Au Moyen Âge, qui n’était pourtant pas une période d’abondance et de trop-plein comme la nôtre, la moniale – guidée par Dieu et qui connaît l’âme humaine – note parmi les vices la gloutonnerie et, parmi les vertus, la sobriété et la frugalité (Livre des mérites de la vie). Le Carême a pour objet de nous faire grandir en vertu : par la sobriété et la frugalité, ce sont d’autres vertus que nous faisons croître. Mais attention, sainte Hildegarde nous invite, comme l’Évangile, à des jeûnes joyeux. Toujours attentive à l’équilibre, au juste milieu en toutes choses et par crainte que le jeûneur ne tombe dans l’orgueil, elle préconise également la modération dans… les privations ! Merveilleux équilibre de ses conseils !

« Résiste donc à la concupiscence de la chair et Dieu t’aidera. Car, lorsque tu t’opposes à Satan, comme un valeureux guerrier à son ennemi, alors Dieu se complaît dans ta résistance, et veut que tu l’invoques constamment, à toute heure, et dans toutes les embûches. Mais lorsque tu ne veux pas dompter ta chair, alors tu l’engraisses de vices et de péchés, et tu lui retires le frein de la crainte de Dieu, avec lequel tu devrais la retenir, pour qu’elle ne tombât pas dans la perdition. » (Scivias)

 

POURQUOI ET COMMENT PURIFIER SON ÂME AVEC SAINTE HILDEGARDE ?

La moniale ne sépare pas le corps, l’âme et l’esprit qui forment une unique réalité, de différents niveaux, de l’être. L’homme, « clôture des merveilles de Dieu », est un tout constitué d’une dimension matérielle unie à sa dimension spirituelle : il n’est réductible à aucune de ses trois dimensions.

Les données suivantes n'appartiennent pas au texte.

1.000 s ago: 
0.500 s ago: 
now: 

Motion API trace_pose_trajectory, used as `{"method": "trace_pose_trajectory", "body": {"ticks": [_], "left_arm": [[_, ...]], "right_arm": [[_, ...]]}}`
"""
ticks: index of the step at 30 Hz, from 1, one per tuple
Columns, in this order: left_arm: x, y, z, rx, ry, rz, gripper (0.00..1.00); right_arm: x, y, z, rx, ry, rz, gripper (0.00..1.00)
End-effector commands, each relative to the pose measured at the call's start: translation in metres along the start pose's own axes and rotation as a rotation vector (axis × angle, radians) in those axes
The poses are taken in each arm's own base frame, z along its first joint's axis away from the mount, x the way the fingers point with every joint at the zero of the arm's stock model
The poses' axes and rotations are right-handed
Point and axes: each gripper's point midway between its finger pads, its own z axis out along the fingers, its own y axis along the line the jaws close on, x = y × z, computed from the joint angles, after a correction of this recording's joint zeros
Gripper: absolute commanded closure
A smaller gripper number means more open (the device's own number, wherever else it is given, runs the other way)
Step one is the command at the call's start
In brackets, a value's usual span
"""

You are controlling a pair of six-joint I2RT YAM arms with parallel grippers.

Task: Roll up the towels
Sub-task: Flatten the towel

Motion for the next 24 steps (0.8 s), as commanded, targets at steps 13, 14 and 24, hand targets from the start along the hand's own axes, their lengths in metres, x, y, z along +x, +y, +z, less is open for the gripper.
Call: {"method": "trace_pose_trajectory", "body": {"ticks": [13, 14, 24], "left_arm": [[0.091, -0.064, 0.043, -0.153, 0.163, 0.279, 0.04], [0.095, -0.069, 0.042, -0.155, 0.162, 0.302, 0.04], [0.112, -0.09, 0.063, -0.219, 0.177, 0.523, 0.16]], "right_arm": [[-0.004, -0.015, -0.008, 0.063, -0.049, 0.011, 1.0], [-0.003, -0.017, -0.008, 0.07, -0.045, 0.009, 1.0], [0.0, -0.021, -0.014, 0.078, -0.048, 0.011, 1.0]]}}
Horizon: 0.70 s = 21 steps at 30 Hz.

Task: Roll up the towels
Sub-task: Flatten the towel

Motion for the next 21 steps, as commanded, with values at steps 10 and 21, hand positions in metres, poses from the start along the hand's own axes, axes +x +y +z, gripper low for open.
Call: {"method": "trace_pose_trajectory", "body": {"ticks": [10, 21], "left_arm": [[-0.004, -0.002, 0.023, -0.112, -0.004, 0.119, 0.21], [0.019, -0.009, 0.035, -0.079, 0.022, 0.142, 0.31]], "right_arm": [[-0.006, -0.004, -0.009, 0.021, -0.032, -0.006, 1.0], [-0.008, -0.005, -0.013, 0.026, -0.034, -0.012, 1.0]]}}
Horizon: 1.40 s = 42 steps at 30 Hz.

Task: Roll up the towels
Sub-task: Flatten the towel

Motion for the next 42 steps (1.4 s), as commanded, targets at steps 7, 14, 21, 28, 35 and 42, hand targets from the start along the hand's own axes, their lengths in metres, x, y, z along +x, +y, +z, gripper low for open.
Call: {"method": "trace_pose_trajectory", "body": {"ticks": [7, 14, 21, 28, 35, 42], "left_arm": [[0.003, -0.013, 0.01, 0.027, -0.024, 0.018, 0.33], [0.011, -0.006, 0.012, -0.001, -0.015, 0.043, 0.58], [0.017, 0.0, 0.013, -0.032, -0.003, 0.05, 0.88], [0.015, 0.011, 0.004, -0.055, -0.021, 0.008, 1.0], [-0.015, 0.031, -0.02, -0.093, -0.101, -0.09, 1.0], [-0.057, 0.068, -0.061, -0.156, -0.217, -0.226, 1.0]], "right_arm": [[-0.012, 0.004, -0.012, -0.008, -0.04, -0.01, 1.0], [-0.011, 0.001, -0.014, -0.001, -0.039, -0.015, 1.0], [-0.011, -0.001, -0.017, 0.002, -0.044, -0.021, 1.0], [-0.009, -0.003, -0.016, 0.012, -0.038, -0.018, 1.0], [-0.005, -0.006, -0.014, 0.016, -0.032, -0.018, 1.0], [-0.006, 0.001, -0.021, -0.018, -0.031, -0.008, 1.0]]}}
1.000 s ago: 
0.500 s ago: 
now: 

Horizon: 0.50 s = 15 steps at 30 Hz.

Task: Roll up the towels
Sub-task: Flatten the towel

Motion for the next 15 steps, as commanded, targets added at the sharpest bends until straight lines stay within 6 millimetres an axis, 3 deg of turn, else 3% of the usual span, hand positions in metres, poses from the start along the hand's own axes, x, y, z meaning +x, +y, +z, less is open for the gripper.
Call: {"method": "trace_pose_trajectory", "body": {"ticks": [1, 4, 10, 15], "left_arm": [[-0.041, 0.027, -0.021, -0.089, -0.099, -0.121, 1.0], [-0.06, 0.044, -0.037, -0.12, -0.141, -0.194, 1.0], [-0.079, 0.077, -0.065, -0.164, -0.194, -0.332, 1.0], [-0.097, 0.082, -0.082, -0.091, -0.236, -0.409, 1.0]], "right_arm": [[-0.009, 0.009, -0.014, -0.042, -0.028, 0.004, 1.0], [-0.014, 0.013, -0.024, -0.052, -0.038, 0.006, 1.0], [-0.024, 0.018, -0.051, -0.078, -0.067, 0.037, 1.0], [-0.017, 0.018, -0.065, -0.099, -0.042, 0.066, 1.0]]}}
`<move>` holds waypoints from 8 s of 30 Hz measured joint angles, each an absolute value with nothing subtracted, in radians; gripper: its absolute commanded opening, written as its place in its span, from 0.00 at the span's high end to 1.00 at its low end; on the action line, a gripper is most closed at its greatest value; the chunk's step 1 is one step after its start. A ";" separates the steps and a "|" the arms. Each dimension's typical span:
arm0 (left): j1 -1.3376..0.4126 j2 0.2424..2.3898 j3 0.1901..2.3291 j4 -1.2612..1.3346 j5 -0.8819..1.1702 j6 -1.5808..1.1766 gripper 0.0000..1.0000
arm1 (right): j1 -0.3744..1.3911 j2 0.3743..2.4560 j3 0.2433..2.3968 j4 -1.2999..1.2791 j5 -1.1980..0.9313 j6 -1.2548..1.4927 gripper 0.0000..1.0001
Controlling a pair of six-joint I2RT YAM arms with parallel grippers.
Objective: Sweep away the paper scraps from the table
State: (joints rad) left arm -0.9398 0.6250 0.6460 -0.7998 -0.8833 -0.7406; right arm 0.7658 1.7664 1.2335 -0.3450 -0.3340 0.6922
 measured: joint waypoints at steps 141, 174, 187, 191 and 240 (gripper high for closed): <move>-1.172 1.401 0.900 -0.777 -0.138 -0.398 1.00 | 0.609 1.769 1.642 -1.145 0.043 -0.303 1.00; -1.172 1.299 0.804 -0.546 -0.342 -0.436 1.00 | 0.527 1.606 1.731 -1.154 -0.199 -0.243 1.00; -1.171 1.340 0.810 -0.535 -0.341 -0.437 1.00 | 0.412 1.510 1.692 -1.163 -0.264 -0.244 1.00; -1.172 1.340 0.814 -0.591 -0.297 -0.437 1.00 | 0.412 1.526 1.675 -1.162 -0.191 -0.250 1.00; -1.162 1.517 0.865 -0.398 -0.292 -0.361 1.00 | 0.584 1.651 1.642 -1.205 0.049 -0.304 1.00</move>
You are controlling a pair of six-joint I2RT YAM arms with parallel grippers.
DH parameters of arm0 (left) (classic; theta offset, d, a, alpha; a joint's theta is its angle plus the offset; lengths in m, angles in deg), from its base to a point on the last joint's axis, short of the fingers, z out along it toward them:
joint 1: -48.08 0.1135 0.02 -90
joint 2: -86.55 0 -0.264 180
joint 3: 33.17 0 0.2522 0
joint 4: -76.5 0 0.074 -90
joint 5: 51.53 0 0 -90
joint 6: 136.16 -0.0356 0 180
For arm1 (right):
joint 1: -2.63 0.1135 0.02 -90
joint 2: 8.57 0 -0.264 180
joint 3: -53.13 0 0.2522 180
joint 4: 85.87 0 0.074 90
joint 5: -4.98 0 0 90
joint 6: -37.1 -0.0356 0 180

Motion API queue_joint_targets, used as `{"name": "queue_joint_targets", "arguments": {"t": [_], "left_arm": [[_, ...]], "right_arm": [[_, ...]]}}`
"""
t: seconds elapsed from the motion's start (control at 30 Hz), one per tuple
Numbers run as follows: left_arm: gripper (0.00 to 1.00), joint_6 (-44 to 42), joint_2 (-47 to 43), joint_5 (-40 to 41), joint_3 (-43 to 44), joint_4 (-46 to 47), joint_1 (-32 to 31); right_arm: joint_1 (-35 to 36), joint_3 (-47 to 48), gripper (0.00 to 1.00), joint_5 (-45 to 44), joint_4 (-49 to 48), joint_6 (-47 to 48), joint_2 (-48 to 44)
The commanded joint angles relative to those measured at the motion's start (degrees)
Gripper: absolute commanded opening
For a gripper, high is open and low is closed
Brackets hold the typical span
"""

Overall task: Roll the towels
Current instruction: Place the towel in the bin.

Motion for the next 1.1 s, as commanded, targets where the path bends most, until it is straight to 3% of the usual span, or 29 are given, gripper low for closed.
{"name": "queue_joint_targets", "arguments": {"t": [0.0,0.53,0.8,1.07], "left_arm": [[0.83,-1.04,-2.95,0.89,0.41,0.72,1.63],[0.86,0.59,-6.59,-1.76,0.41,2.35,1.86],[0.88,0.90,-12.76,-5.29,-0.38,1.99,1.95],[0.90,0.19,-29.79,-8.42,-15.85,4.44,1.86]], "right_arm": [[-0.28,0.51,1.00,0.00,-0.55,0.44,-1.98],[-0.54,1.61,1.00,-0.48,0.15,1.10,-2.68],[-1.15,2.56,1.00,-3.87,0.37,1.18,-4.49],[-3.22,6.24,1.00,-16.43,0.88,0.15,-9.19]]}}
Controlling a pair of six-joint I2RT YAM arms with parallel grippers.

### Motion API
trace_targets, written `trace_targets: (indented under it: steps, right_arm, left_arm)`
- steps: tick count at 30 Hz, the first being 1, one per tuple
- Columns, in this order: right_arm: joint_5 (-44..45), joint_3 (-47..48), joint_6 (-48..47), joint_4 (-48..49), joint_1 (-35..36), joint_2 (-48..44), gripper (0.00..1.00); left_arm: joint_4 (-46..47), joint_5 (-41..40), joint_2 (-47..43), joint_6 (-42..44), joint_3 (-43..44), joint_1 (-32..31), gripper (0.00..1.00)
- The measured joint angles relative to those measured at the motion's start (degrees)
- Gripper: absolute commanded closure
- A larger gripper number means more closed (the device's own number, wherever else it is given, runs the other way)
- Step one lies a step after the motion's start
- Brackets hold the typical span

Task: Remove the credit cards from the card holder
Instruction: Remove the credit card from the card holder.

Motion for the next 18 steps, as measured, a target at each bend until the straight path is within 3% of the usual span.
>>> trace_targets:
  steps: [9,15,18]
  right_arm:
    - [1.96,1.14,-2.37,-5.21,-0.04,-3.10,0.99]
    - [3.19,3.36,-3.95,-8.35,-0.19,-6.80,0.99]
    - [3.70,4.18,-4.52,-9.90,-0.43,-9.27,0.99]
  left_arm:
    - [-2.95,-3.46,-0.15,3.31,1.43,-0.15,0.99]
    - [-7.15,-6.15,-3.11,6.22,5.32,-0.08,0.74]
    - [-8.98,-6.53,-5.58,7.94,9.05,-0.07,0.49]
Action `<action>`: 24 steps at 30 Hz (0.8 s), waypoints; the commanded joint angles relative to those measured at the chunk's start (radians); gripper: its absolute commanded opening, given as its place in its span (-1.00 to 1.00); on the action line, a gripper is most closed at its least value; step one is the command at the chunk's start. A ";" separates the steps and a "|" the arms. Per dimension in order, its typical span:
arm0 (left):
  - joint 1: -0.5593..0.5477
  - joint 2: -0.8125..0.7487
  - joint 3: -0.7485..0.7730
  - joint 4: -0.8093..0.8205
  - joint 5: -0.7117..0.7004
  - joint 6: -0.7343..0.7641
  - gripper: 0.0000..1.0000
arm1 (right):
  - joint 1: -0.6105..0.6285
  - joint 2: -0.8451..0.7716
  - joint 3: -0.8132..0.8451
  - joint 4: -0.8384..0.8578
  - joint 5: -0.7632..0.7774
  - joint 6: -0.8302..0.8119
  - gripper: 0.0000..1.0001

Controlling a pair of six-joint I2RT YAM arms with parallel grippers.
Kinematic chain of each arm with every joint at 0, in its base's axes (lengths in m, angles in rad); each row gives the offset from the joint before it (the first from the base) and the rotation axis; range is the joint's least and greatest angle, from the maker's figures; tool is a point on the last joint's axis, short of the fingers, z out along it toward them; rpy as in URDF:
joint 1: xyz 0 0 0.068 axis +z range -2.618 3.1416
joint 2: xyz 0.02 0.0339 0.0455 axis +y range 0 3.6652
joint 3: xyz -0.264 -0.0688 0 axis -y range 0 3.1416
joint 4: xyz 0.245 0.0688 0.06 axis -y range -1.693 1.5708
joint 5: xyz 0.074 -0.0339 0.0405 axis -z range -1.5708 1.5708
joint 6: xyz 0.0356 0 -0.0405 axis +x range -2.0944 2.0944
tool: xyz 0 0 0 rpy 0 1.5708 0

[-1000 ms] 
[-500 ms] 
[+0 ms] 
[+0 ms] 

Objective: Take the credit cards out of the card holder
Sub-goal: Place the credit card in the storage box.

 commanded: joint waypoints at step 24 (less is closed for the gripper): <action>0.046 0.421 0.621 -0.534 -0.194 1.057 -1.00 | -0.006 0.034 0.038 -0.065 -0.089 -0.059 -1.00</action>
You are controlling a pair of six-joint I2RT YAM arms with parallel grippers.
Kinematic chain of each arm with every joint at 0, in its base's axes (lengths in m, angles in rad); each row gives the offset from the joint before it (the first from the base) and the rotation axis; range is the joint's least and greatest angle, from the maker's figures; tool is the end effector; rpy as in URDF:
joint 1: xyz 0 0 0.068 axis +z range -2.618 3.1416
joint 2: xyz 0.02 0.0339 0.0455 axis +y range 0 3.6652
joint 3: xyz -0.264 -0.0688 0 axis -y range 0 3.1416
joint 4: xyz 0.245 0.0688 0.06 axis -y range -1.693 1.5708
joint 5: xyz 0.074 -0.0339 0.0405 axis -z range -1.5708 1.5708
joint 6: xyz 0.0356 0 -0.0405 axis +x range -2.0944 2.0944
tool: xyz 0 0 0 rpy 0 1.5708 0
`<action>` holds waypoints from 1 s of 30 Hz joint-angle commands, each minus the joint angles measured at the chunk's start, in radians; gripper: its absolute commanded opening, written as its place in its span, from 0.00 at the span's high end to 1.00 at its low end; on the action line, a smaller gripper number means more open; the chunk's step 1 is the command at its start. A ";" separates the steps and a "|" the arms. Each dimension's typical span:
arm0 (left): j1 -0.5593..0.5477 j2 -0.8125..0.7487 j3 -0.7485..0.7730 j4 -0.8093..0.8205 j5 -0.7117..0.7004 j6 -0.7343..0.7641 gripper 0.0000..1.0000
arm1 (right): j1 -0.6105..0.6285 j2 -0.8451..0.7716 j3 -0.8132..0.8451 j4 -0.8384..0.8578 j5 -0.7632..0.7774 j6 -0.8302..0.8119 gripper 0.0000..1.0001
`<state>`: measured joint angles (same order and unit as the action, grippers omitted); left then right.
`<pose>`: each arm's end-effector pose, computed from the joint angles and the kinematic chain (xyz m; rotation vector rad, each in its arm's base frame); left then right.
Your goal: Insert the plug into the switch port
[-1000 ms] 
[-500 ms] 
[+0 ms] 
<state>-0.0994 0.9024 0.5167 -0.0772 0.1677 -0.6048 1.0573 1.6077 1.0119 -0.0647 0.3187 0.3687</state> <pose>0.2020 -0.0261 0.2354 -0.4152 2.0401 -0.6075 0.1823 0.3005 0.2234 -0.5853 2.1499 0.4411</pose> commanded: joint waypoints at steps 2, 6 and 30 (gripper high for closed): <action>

Si le corps est à purifier, l’âme, de la même façon, doit l’être également. Aussi, Hildegarde insiste sur les effets de nos choix pour nourrir notre corps sur la vie de l’âme. Elle rappelle ainsi que des nourritures excessives ou de mauvaise qualité alourdissent l’esprit et empêchent même l’homme de prier. Dans ses nombreuses visions et leurs commentaires, véritable catéchisme, la sainte rappelle également que la purification de l’âme doit se faire au moyen des sacrements, comme la pénitence ou l’Eucharistie.

Concluons ici en soulignant que l’oeuvre médicale et mystique de sainte Hildegarde a bien la même vocation que le Carême : celle de conduire le fidèle vers le salut.